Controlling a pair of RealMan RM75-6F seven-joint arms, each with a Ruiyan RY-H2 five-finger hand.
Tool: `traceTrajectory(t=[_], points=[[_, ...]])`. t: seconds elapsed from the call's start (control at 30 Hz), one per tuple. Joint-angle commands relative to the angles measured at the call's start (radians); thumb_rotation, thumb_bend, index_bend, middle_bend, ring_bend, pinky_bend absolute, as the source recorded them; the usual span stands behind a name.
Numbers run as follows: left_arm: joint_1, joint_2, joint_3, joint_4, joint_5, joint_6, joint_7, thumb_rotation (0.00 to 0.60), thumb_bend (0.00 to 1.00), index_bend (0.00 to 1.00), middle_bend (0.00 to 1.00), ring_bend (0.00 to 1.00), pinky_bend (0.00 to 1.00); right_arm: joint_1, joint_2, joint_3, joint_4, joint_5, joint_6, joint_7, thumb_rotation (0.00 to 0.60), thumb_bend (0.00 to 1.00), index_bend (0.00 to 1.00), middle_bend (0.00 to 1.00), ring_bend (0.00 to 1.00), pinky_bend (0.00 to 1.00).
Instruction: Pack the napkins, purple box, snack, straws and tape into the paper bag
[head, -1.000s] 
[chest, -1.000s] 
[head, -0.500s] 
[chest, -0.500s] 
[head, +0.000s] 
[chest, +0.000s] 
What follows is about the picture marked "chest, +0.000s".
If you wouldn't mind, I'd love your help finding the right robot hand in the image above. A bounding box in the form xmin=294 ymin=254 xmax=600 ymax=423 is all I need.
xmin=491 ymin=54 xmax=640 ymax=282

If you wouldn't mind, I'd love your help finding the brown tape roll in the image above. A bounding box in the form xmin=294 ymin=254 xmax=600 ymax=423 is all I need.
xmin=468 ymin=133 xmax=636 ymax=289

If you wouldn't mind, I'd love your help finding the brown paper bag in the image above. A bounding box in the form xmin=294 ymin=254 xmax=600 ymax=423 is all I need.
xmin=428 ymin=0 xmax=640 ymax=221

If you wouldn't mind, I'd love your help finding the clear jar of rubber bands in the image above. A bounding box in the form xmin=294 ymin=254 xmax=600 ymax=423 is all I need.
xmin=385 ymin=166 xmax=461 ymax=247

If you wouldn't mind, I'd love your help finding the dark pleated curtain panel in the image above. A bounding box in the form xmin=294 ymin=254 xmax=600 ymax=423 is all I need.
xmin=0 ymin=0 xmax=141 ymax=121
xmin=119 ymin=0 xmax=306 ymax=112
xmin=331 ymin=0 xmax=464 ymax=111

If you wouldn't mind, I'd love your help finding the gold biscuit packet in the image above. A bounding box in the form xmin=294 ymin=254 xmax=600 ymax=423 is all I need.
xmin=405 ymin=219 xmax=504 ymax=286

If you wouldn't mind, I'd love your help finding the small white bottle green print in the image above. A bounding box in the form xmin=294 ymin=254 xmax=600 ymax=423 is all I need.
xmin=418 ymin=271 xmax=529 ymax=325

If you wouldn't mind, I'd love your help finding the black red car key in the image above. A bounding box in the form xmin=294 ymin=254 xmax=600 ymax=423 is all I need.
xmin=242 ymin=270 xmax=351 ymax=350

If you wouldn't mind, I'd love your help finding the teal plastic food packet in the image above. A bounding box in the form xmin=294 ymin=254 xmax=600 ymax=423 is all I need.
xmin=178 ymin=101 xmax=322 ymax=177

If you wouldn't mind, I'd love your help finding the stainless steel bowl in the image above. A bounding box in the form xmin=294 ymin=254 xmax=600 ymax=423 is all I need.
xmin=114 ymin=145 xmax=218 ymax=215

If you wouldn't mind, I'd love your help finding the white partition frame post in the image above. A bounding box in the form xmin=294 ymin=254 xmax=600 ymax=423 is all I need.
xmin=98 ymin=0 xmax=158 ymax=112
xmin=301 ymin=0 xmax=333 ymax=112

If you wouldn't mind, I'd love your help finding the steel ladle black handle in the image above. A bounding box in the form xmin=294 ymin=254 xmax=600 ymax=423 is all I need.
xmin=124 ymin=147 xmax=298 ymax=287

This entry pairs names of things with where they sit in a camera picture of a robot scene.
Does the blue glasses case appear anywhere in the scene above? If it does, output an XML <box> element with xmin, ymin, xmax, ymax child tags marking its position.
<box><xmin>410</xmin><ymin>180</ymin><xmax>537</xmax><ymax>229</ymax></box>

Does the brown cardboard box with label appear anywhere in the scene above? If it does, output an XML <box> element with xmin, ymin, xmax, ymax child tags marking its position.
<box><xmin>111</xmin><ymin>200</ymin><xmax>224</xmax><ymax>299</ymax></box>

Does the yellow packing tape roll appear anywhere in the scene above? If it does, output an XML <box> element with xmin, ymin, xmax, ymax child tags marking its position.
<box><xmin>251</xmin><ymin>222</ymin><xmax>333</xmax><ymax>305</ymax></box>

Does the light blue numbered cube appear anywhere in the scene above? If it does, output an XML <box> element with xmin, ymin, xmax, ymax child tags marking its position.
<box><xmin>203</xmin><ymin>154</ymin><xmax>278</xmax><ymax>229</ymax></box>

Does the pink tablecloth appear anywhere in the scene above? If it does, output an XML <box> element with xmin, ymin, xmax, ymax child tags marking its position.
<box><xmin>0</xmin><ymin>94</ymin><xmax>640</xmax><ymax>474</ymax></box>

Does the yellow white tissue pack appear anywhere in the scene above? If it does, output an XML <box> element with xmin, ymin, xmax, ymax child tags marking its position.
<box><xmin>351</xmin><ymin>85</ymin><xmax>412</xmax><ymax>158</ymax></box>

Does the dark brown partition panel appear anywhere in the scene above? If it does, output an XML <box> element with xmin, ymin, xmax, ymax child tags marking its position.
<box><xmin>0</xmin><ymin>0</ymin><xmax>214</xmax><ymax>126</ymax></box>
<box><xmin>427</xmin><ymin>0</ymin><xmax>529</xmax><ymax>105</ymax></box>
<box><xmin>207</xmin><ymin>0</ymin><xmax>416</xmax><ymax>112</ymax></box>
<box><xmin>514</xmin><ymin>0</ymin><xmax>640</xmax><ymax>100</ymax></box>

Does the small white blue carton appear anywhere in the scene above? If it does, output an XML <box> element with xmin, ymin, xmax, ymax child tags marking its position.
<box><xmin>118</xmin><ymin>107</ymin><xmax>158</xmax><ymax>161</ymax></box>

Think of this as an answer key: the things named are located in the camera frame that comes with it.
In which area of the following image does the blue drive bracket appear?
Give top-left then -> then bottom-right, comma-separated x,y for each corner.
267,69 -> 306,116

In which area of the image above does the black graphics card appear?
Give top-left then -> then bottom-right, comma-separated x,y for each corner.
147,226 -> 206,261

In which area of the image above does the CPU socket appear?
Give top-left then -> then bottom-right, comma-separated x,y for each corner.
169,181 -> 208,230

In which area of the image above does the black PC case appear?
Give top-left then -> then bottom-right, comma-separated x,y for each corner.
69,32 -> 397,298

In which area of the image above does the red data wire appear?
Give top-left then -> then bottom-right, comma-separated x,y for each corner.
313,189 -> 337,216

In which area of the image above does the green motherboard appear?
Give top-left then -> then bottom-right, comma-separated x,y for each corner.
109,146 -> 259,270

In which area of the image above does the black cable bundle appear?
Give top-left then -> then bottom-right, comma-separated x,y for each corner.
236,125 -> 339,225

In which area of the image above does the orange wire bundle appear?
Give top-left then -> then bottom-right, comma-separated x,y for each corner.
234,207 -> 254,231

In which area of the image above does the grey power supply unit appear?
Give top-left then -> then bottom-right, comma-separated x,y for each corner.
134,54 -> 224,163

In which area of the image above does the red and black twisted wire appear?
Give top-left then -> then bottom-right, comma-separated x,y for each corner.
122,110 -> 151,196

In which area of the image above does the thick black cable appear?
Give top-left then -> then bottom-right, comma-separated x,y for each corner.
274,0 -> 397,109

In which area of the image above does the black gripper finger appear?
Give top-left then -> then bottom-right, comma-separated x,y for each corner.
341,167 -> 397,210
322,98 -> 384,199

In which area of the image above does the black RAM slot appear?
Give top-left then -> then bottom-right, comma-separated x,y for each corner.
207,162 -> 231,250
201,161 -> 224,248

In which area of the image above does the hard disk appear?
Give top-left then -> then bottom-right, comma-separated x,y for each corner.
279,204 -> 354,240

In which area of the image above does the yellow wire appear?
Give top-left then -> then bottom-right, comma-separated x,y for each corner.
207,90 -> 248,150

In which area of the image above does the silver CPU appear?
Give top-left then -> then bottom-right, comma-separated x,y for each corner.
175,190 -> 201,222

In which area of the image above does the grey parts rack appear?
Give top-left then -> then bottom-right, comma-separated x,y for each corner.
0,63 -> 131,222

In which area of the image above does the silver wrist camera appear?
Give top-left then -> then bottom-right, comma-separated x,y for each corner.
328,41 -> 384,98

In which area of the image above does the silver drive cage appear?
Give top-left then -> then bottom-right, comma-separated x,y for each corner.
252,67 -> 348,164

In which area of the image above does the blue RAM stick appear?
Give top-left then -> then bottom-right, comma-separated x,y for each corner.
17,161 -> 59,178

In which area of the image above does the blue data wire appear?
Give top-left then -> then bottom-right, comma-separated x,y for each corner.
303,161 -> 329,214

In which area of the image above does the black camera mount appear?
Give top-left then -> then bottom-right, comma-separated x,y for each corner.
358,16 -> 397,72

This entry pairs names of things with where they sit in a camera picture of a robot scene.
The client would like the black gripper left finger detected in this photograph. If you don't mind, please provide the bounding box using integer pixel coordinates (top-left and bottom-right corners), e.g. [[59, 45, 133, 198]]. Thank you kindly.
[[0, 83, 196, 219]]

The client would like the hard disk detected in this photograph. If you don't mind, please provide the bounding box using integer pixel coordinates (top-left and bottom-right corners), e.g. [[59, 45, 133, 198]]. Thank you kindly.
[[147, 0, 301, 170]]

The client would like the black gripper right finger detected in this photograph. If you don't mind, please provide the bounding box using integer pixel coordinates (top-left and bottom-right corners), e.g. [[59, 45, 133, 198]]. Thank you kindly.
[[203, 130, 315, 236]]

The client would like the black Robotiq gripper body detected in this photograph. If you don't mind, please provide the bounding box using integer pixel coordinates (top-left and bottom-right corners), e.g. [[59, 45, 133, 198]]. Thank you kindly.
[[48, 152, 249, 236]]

▸ **Problem description**
Each line in the data that holds the word "yellow" must be copied.

▸ **Response below**
Does the yellow packing tape roll appear anywhere in the scene above? If it does, output an XML <box> element with xmin, ymin, xmax, ymax child tags marking its position.
Does the yellow white tissue pack appear anywhere in the scene above? If it does, output an XML <box> element with xmin, ymin, xmax, ymax child tags marking its position.
In which area of the image above does the yellow wire appear?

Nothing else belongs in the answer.